Exercise brief:
The listing below needs to be copied in full, exactly.
-*-
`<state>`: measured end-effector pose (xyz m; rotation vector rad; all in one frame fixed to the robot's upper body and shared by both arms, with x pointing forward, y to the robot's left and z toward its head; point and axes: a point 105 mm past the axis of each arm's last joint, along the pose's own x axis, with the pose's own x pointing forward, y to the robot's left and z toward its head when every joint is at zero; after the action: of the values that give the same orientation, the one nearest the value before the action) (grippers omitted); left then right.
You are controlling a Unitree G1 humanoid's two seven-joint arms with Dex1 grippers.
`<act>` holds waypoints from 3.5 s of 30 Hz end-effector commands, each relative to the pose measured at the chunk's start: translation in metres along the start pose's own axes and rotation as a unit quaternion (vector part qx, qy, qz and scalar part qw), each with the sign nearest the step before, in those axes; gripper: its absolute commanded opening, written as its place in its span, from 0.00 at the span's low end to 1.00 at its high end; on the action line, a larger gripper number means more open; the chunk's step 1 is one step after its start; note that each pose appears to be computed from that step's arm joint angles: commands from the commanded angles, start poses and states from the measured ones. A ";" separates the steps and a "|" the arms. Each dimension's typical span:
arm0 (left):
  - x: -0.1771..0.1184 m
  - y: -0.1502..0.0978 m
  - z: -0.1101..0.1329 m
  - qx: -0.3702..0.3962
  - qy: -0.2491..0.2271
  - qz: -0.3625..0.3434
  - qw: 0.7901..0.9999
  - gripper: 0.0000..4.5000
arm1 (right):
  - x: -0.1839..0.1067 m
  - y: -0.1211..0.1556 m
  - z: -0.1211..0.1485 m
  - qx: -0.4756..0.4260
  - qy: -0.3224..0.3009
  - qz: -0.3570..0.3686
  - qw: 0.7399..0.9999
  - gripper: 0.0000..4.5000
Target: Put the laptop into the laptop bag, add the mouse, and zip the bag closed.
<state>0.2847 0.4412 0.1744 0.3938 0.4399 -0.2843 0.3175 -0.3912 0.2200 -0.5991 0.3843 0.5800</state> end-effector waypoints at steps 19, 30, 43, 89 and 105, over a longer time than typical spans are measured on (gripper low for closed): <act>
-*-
Final answer:
`<state>`: measured end-effector pose (xyz m; rotation vector rad; all in one frame fixed to the robot's upper body and shared by both arms, with x pointing forward, y to the robot's left and z toward its head; point and axes: a point 105 mm past the axis of each arm's last joint, along the pose's own x axis, with the pose's own x pointing forward, y to the robot's left and z toward its head when every joint is at zero; after the action: of the values that give the same orientation, the one nearest the value before the action) (grippers omitted); left then right.
You are controlling a Unitree G1 humanoid's two seven-joint arms with Dex1 grippers.
`<act>` holds waypoints from 3.5 s of 30 Hz end-effector commands, each relative to the pose measured at the chunk's start: translation in metres along the start pose's own axes and rotation as a unit quaternion (vector part qx, qy, qz and scalar part qw), each with the sign nearest the step before, in those axes; gripper: its absolute commanded opening, written as its place in its span, from 0.00 at the span's low end to 1.00 at its high end; on the action line, a larger gripper number means more open; the chunk's step 1 is one step after its start; note that each pose appears to be computed from that step's arm joint angles: commands from the commanded angles, start poses and states from the measured ones. A ";" separates the steps and a "|" the arms. Each dimension's typical span:
arm0 (left):
  - x: -0.1771..0.1184 m
  - y: -0.1502..0.0978 m
  - z: -0.1101..0.1329 m
  - qx: -0.3702..0.3962
  - qy: -0.2491..0.2271
  - qz: -0.3625..0.3434
  - qw: 0.7901..0.9999
  - gripper: 0.0000..4.5000
arm1 (right):
  - x: -0.1839..0.1067 m
  - y: -0.1211..0.1556 m
  - z: -0.1211..0.1485 m
  - qx: -0.4756..0.4260
  - qy: -0.3224..0.3009
  - qz: -0.3570..0.3686
  - qw: 0.7399..0.9999
  - gripper: 0.0000..4.5000
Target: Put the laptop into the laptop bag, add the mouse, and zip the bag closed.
<state>0.2847 0.4412 0.1744 0.3938 0.4399 -0.2843 0.3175 -0.3912 0.2200 -0.5991 0.3843 0.5800</state> end-effector waypoints at steps 19, 30, 43, 89 and 105, over a longer time than typical spans are measured on (gripper low for closed): <act>

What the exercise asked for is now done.